Whitley Stokes, CSI, CIE, FBA (28 February 1830 – 13 April 1909) was an Irish lawyer and Celtic scholar.

Background

He was a son of William Stokes (1804–1878), and a grandson of Whitley Stokes the physician and anti-Malthusian (1763–1845), each of whom was Regius Professor of Physic at Trinity College Dublin. His sister Margaret Stokes was a writer and archaeologist.

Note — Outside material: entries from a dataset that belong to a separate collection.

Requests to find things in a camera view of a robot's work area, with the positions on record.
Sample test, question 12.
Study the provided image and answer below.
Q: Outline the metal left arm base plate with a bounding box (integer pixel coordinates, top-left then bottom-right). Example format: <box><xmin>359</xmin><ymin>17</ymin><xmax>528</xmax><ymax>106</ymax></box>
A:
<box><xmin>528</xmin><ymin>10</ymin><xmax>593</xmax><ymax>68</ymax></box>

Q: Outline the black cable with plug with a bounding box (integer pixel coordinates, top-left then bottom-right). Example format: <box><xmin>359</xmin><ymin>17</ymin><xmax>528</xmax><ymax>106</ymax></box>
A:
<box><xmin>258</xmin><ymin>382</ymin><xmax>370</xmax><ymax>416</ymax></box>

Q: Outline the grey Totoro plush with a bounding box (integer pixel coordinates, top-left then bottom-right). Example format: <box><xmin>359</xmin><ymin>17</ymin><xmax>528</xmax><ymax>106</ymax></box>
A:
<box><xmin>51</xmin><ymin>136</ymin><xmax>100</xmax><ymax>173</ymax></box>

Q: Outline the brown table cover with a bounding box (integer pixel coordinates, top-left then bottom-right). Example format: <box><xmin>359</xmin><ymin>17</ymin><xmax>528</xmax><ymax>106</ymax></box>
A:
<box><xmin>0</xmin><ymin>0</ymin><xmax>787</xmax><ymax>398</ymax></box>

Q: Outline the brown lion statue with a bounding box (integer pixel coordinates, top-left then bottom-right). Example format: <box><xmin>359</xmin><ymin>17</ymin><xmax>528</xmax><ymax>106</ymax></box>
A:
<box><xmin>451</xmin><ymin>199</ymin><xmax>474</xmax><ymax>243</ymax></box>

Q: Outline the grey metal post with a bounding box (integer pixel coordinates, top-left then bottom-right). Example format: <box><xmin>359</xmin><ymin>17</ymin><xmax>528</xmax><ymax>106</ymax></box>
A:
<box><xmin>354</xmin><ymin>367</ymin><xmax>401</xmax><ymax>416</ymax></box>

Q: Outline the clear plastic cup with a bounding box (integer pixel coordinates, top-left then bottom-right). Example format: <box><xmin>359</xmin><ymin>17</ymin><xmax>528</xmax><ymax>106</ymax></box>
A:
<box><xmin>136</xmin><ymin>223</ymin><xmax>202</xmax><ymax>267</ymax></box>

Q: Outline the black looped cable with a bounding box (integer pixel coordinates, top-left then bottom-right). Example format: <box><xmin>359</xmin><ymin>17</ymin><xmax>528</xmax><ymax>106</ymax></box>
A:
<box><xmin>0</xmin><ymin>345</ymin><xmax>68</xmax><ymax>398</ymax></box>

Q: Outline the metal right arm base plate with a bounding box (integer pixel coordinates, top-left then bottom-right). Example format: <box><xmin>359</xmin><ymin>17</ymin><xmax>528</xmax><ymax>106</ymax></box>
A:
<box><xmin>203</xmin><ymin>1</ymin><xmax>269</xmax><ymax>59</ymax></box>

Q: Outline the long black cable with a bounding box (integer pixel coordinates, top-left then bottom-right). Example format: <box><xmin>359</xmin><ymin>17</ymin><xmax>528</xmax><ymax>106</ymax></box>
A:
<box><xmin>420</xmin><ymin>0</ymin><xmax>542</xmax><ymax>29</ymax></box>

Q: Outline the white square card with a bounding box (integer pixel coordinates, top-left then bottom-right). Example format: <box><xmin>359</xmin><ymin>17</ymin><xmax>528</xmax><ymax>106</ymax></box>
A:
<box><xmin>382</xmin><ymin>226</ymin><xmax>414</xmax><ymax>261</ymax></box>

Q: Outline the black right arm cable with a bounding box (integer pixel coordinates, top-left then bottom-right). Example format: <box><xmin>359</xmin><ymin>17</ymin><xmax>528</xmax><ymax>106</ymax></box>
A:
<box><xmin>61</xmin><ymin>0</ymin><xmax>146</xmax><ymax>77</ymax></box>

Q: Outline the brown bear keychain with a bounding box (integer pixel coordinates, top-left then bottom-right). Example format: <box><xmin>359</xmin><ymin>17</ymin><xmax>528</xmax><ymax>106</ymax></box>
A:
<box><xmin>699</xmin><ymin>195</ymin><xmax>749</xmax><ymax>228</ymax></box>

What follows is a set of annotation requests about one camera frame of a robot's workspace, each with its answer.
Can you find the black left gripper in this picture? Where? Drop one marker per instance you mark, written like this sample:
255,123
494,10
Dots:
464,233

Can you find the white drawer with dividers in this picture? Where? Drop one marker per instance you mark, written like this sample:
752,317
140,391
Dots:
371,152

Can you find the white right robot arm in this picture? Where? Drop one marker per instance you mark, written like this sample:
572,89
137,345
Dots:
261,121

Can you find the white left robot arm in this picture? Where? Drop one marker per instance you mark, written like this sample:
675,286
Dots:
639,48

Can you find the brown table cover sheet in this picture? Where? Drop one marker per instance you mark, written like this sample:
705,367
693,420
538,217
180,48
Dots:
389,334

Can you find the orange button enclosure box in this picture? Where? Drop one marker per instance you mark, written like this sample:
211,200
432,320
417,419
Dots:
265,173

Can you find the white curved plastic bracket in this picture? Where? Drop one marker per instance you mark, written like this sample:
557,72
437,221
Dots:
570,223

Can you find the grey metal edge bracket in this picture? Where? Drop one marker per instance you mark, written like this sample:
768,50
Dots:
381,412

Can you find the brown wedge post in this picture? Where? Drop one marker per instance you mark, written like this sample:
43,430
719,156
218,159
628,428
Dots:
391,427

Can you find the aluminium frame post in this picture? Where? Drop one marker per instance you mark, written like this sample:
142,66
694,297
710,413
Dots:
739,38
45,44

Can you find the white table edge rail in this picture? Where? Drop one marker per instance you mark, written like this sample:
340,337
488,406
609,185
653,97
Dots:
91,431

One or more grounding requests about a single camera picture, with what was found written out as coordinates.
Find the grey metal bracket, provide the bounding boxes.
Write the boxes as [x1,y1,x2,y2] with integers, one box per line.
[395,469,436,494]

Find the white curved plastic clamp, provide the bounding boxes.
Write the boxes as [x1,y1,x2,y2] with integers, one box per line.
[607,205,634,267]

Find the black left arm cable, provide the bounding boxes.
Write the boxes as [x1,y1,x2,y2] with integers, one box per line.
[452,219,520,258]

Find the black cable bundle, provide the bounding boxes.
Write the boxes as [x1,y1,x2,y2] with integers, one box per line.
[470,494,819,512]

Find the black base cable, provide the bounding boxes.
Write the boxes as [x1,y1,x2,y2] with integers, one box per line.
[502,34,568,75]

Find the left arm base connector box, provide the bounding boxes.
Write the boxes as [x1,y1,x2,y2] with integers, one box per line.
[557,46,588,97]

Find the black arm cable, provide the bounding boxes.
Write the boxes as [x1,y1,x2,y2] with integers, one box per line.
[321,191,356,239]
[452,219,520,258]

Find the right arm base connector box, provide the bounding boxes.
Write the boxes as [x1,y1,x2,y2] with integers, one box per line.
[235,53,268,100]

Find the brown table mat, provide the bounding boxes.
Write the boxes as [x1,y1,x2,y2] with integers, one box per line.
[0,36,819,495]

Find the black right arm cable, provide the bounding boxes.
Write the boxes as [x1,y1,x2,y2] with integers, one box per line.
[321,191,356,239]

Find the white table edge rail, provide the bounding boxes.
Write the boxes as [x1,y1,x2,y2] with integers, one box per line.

He was born at 5 Merrion Square, Dublin and educated at St Columba's College where he was taught Irish by Denis Coffey, author of a Primer of the Irish Language. Through his father he came to know the Irish antiquaries Samuel Ferguson, Eugene O'Curry, John O'Donovan and George Petrie.

Career

thumb|page=4|Stokes' handwriting (1890)

Stokes qualified for the bar at Inner Temple. His instructors in the law were Arthur Cayley, Hugh McCalmont Hughes, and Thomas Chitty. Stokes became an English barrister on 17 November 1855, practicing in London before going to India in 1862, where he filled several official positions. In 1865 he married Mary Bazely by whom he had four sons and two daughters. Mary died while the family was still living in India. In 1877, Stokes was appointed legal member of the viceroy's council, and he drafted the codes of civil and criminal procedure and did much other valuable work of the same nature. In 1879 he became president of the commission on Indian law. Nine books by Stokes on Celtic studies were published in India. He returned to settle permanently in London in 1881 and married Elizabeth Temple in 1884.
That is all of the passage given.